The data below is to be set down exactly.

## RECORDS SHOWN
--- START ---

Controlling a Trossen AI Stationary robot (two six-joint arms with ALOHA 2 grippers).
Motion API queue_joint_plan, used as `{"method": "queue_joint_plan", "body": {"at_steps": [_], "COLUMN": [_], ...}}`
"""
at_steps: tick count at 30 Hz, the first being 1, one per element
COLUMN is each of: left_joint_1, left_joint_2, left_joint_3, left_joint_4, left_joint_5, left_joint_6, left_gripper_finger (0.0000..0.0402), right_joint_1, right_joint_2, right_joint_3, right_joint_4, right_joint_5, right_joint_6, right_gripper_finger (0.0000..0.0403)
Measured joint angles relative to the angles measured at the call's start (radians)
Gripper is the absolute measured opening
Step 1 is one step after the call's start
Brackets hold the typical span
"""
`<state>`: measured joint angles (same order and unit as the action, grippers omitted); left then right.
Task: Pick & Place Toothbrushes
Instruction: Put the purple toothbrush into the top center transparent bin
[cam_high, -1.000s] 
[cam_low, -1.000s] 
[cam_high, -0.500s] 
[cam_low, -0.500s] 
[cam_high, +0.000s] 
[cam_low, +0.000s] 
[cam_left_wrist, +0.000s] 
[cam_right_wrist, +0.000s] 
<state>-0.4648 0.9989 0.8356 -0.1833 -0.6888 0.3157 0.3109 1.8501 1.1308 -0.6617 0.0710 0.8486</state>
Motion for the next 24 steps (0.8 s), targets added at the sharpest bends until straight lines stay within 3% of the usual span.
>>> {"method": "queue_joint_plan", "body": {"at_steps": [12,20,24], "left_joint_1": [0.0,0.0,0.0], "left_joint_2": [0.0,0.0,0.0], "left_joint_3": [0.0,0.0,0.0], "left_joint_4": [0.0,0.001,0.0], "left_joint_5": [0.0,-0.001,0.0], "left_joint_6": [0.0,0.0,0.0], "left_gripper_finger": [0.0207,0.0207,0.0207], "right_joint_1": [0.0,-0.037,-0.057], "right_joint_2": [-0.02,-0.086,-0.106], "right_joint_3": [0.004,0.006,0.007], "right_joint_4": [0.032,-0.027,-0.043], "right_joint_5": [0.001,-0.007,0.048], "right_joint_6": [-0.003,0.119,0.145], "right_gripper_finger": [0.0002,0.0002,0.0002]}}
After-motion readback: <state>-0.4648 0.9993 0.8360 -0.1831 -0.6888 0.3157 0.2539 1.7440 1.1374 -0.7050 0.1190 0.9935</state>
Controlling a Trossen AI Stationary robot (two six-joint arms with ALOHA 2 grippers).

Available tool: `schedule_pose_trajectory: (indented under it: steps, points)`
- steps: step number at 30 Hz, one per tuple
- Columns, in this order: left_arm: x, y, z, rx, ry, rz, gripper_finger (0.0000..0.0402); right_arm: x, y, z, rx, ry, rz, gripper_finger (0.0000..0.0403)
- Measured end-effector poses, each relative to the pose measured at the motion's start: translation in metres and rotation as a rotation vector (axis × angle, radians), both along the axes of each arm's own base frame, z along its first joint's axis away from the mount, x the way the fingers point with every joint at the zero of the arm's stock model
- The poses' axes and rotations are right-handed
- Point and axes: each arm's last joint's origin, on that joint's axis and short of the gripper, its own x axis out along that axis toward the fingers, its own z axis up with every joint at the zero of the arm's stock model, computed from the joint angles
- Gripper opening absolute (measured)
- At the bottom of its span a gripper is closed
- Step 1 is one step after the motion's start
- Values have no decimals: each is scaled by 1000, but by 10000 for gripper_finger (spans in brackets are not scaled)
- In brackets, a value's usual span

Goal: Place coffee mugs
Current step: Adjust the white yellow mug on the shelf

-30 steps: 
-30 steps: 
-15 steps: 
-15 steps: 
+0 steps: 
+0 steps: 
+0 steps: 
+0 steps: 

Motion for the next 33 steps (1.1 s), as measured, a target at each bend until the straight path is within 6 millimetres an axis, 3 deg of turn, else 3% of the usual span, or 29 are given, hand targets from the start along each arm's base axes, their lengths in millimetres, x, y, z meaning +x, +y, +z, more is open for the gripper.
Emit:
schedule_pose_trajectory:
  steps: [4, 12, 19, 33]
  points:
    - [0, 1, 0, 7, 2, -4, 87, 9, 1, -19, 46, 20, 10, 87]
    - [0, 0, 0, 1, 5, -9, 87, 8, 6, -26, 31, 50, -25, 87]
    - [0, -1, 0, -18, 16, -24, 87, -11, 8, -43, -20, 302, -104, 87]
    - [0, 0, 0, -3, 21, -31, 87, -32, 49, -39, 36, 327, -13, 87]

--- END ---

## TASK SOLUTION
Controlling a Trossen AI Stationary robot (two six-joint arms with ALOHA 2 grippers).
Motion API queue_joint_plan, used as `{"method": "queue_joint_plan", "body": {"at_steps": [_], "COLUMN": [_], ...}}`
"""
at_steps: tick count at 30 Hz, the first being 1, one per element
COLUMN is each of: left_joint_1, left_joint_2, left_joint_3, left_joint_4, left_joint_5, left_joint_6, left_gripper_finger (0.0000..0.0402), right_joint_1, right_joint_2, right_joint_3, right_joint_4, right_joint_5, right_joint_6, right_gripper_finger (0.0000..0.0403)
Measured joint angles relative to the angles measured at the call's start (radians)
Gripper is the absolute measured opening
Step 1 is one step after the call's start
Brackets hold the typical span
"""
`<state>`: measured joint angles (same order and unit as the action, grippers omitted); left then right.
Task: Pick & Place Toothbrushes
Instruction: Put the purple toothbrush into the top center transparent bin
[cam_high, -1.000s] 
[cam_low, -1.000s] 
[cam_high, -0.500s] 
[cam_low, -0.500s] 
[cam_high, +0.000s] 
[cam_low, +0.000s] 
[cam_left_wrist, +0.000s] 
[cam_right_wrist, +0.000s] 
<state>-0.4648 0.9989 0.8356 -0.1833 -0.6888 0.3157 0.3109 1.8501 1.1308 -0.6617 0.0710 0.8486</state>
Motion for the next 24 steps (0.8 s), targets added at the sharpest bends until straight lines stay within 3% of the usual span.
>>> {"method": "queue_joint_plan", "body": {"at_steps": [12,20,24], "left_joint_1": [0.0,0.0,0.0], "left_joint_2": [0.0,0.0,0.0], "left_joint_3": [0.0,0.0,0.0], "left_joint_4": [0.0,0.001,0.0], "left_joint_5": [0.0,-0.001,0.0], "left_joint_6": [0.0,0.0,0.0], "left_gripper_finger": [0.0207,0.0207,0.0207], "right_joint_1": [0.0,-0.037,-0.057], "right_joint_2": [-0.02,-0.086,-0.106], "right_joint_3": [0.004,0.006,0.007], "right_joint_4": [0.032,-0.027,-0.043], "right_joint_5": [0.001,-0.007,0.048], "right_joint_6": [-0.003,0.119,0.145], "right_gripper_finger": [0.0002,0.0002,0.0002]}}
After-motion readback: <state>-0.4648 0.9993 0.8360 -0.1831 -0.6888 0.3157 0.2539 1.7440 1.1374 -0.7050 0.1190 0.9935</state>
Controlling a Trossen AI Stationary robot (two six-joint arms with ALOHA 2 grippers).

Available tool: `schedule_pose_trajectory: (indented under it: steps, points)`
- steps: step number at 30 Hz, one per tuple
- Columns, in this order: left_arm: x, y, z, rx, ry, rz, gripper_finger (0.0000..0.0402); right_arm: x, y, z, rx, ry, rz, gripper_finger (0.0000..0.0403)
- Measured end-effector poses, each relative to the pose measured at the motion's start: translation in metres and rotation as a rotation vector (axis × angle, radians), both along the axes of each arm's own base frame, z along its first joint's axis away from the mount, x the way the fingers point with every joint at the zero of the arm's stock model
- The poses' axes and rotations are right-handed
- Point and axes: each arm's last joint's origin, on that joint's axis and short of the gripper, its own x axis out along that axis toward the fingers, its own z axis up with every joint at the zero of the arm's stock model, computed from the joint angles
- Gripper opening absolute (measured)
- At the bottom of its span a gripper is closed
- Step 1 is one step after the motion's start
- Values have no decimals: each is scaled by 1000, but by 10000 for gripper_finger (spans in brackets are not scaled)
- In brackets, a value's usual span

Goal: Place coffee mugs
Current step: Adjust the white yellow mug on the shelf

-30 steps: 
-30 steps: 
-15 steps: 
-15 steps: 
+0 steps: 
+0 steps: 
+0 steps: 
+0 steps: 

Motion for the next 33 steps (1.1 s), as measured, a target at each bend until the straight path is within 6 millimetres an axis, 3 deg of turn, else 3% of the usual span, or 29 are given, hand targets from the start along each arm's base axes, their lengths in millimetres, x, y, z meaning +x, +y, +z, more is open for the gripper.
Emit:
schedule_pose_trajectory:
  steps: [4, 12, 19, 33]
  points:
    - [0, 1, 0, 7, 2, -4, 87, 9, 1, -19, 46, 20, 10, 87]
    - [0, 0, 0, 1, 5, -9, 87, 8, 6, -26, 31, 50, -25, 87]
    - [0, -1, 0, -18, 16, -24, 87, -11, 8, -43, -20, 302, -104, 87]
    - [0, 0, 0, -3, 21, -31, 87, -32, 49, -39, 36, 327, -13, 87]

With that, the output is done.